### TASK ITEM:
From the records below, copy the lines that include "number".

### EXCERPTED RECORDS:
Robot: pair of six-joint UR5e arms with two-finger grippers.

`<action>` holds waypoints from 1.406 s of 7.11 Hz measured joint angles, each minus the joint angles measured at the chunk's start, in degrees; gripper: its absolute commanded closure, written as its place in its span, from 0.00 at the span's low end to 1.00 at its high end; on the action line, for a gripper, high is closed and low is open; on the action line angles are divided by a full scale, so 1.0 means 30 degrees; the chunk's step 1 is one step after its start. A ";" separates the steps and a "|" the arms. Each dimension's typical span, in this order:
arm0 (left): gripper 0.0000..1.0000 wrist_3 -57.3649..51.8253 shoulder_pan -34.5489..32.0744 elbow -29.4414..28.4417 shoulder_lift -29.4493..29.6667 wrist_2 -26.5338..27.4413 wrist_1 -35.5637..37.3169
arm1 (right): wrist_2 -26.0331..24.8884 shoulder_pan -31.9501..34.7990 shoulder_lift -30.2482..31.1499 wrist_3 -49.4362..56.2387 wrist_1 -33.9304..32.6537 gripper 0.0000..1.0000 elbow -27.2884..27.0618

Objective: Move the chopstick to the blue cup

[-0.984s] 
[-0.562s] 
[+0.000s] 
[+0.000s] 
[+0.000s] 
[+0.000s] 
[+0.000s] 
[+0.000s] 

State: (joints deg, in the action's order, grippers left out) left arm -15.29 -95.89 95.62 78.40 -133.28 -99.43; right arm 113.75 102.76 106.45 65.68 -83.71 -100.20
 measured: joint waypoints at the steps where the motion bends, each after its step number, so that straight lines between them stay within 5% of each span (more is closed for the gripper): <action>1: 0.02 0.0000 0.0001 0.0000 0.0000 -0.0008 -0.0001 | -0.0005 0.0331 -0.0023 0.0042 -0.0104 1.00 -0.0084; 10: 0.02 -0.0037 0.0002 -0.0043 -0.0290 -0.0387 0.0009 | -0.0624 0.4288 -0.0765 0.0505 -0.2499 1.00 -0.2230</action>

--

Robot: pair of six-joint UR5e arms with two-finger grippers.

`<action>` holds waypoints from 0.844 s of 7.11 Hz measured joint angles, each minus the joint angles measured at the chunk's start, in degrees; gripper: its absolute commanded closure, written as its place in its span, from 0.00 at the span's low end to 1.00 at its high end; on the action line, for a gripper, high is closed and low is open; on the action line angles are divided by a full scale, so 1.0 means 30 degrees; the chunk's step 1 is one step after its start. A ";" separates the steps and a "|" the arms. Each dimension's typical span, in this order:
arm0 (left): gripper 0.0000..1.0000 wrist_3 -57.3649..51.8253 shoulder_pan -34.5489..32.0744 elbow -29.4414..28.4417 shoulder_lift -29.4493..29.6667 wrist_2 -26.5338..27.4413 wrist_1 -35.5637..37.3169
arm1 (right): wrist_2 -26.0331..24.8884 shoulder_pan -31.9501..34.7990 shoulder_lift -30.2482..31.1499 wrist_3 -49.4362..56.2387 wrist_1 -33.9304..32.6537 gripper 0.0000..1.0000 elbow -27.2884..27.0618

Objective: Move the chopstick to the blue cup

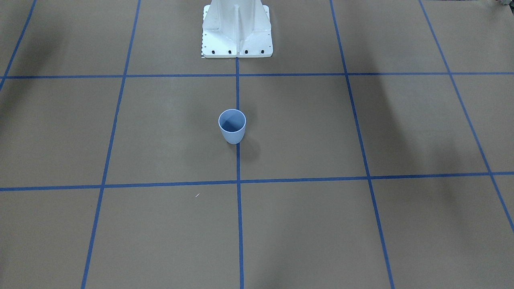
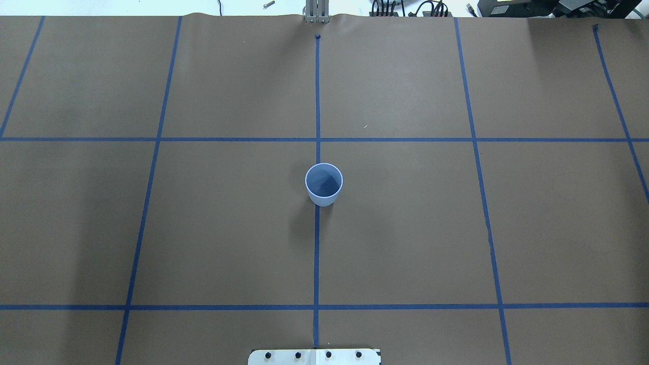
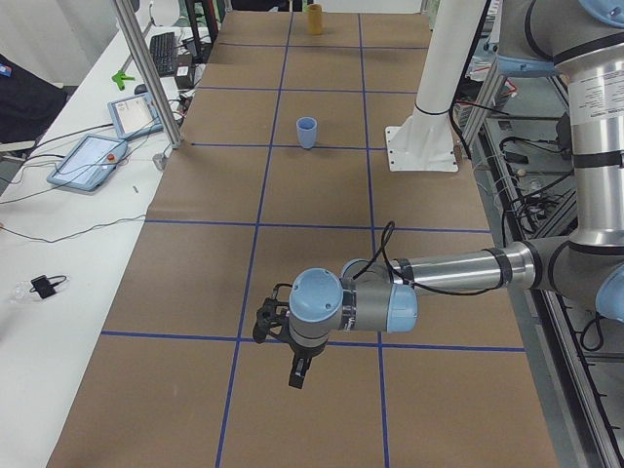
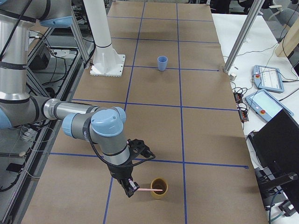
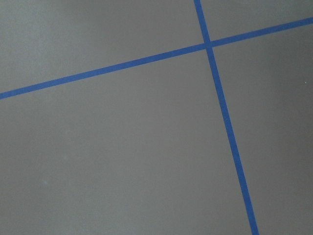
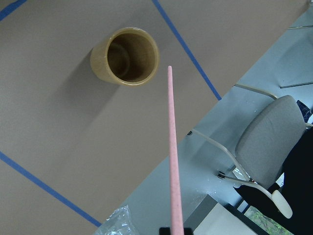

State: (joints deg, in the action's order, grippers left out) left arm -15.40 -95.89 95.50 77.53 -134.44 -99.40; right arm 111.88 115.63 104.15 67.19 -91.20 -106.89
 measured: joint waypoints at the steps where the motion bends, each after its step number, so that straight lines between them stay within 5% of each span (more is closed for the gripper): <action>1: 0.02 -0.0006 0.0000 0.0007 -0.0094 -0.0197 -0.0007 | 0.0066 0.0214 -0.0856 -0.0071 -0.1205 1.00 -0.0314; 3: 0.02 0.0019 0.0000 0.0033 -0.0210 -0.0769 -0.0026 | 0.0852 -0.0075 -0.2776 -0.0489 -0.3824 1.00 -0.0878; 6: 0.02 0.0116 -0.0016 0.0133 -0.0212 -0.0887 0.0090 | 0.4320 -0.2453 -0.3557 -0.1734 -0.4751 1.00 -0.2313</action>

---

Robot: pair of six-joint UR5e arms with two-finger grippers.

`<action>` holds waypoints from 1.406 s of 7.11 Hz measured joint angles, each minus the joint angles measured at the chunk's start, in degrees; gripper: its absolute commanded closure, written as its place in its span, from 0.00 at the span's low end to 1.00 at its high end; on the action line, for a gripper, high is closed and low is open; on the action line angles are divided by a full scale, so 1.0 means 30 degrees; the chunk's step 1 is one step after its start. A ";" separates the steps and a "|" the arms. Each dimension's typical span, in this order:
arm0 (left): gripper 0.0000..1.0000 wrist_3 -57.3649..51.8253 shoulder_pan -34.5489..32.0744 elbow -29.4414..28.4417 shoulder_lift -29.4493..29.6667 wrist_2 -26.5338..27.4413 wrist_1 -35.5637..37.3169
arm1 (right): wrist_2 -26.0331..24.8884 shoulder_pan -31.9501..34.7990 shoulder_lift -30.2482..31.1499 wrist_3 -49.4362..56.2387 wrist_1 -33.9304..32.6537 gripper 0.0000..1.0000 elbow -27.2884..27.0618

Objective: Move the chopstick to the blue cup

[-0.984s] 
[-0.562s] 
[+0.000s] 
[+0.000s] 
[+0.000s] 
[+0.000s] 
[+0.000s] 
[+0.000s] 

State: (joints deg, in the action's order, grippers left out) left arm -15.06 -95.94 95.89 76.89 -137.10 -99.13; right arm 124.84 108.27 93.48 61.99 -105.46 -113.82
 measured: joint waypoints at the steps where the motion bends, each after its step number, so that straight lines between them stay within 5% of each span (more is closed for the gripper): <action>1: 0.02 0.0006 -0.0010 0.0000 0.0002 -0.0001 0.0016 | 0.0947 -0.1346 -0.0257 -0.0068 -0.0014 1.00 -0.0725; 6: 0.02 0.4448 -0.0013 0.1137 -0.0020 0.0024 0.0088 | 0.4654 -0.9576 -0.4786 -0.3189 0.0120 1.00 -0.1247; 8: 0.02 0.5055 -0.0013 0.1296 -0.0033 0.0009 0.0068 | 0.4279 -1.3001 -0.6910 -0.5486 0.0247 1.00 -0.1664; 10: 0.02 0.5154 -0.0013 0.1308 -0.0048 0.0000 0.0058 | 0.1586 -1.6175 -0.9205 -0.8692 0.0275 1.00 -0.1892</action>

### SOLUTION TO THE EXERCISE:
 measured: joint waypoints at the steps where the motion bends, each after its step number, so that straight lines between them stay within 5% of each span (more is closed for the gripper): <action>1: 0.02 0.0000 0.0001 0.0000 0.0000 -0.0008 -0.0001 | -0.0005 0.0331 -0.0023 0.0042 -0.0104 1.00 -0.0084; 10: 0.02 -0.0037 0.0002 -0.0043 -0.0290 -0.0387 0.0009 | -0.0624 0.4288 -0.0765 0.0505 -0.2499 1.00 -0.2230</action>
 measured: joint waypoints at the steps where the motion bends, each after its step number, so that straight lines between them stay within 5% of each span (more is closed for the gripper): <action>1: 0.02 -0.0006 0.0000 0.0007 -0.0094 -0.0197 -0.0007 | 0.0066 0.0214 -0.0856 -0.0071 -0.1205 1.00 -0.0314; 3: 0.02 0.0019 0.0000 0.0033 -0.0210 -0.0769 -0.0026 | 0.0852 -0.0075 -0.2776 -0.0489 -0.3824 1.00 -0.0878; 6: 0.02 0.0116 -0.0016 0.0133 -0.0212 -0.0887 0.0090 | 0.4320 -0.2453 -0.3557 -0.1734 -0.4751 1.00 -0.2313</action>
 measured: joint waypoints at the steps where the motion bends, each after its step number, so that straight lines between them stay within 5% of each span (more is closed for the gripper): <action>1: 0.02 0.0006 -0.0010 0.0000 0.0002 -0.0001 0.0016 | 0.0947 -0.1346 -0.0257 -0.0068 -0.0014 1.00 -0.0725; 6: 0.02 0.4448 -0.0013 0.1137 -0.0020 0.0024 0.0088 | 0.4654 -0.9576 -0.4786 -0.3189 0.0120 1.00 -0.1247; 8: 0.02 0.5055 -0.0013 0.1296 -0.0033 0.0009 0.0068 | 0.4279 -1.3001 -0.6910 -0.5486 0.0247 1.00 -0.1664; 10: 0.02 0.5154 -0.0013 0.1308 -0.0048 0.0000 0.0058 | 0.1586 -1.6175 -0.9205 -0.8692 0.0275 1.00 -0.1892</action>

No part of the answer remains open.